One easy fix: a little bell-schedule rejiggering so that middle-schoolers can fuel their growing appetites when their bodies need it. Cruz’s school, Oyster-Adams, decided to implement a 20-minute snack break at 10:45 a.m. so the district’s existing lunchtime for the school (which also serves younger grades on another part of campus) wouldn’t leave her with hangry tweens. Another change: Middle-school classrooms should budget for air conditioning—tween bodies do not smell or feel good when it’s stuffy inside. Of course, the structural changes that benefit one community of preteens may not make sense in another.

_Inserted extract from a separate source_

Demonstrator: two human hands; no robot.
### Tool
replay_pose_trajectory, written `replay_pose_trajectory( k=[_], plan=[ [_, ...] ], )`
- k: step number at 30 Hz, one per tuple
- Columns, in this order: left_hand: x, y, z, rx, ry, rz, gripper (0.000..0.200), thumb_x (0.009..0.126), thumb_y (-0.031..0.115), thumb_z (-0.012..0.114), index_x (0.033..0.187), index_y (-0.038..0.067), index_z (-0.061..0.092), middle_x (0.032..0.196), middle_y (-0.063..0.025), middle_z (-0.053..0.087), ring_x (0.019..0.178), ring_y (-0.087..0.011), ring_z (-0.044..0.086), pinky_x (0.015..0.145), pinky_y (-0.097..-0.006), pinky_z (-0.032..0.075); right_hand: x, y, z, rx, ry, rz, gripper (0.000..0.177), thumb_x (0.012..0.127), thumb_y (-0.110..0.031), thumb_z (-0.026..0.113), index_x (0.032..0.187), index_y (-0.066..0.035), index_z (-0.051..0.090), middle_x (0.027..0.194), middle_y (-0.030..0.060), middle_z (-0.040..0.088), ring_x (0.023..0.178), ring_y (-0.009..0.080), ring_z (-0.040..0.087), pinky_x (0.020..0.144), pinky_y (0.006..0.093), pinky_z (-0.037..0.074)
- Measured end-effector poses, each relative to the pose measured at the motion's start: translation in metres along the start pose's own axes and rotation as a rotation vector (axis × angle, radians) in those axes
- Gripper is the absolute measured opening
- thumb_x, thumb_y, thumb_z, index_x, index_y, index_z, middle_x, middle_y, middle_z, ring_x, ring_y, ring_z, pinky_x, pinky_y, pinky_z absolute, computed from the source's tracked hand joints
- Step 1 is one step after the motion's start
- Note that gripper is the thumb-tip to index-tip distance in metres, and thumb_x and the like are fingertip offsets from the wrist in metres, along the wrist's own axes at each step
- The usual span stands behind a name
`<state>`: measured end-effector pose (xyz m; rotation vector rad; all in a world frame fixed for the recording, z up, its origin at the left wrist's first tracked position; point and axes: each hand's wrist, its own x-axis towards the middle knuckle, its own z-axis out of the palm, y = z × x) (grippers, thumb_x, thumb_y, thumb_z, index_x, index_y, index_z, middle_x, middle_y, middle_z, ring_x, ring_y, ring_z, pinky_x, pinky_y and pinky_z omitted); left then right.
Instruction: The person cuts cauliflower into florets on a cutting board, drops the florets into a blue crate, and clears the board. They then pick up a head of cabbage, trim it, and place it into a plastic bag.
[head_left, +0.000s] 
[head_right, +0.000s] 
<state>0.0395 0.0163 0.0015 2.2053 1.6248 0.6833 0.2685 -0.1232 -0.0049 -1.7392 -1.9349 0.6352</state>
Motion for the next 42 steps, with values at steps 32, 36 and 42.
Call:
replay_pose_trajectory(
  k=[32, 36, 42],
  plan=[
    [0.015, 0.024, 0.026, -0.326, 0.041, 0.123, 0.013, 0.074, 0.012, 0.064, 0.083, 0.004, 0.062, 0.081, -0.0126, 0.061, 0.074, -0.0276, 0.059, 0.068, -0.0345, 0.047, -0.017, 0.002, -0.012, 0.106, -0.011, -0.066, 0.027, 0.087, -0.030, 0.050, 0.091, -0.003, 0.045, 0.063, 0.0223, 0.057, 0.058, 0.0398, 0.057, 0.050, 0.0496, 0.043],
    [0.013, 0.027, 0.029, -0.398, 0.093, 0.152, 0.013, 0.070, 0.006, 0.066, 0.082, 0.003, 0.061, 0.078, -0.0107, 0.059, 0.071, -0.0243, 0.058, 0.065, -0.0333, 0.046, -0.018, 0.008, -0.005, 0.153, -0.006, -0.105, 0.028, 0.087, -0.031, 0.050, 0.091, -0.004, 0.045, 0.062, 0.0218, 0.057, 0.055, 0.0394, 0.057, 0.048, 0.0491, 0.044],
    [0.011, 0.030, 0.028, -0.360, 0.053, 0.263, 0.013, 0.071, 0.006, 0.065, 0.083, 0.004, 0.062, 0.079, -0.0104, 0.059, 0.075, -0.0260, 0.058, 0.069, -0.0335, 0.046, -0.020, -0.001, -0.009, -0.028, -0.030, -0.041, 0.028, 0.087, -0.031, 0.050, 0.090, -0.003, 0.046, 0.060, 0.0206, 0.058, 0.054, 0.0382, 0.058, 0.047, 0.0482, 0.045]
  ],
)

One common denominator across the middle-school crisis is a simple empathy deficit. “Little people have all the feelings that adults have—[just] with way less world experience,” Cruz says. The principal told me parents of younger students elsewhere on campus often complain to her about the middle schoolers cursing and being haughty when they “drop off my innocent, little, tiny fourth grader.” She addresses the issue, but when this happens she thinks to herself: denial. “Everybody struggles with [early adolescence],” she says. “It’s not like you can just skip that.” She often notices a similar attitude in public spaces—when adults are on a bus with middle schoolers, for example, they often glare and shake their heads at the tweens, who if they’re in a group are very likely causing a ruckus. But those insolent preteens? “That’s gonna be your kid in a few years!” Cruz thinks to herself. Or: “I bet you acted kind of like that [in middle school], too.”
The middle-school movement has experienced somewhat of a resurgence in recent years. For these efforts to be successful, adults will have to embrace the messiness that is middle school. Tweenhood is torturous, and tending to those in the midst of it can be excruciating and embarrassing: Tweens will make lots of mistakes, and they’ll learn from them, and still make more mistakes after that. Yet those mistakes—and the growth that follows—are precisely what give middle school its meaning.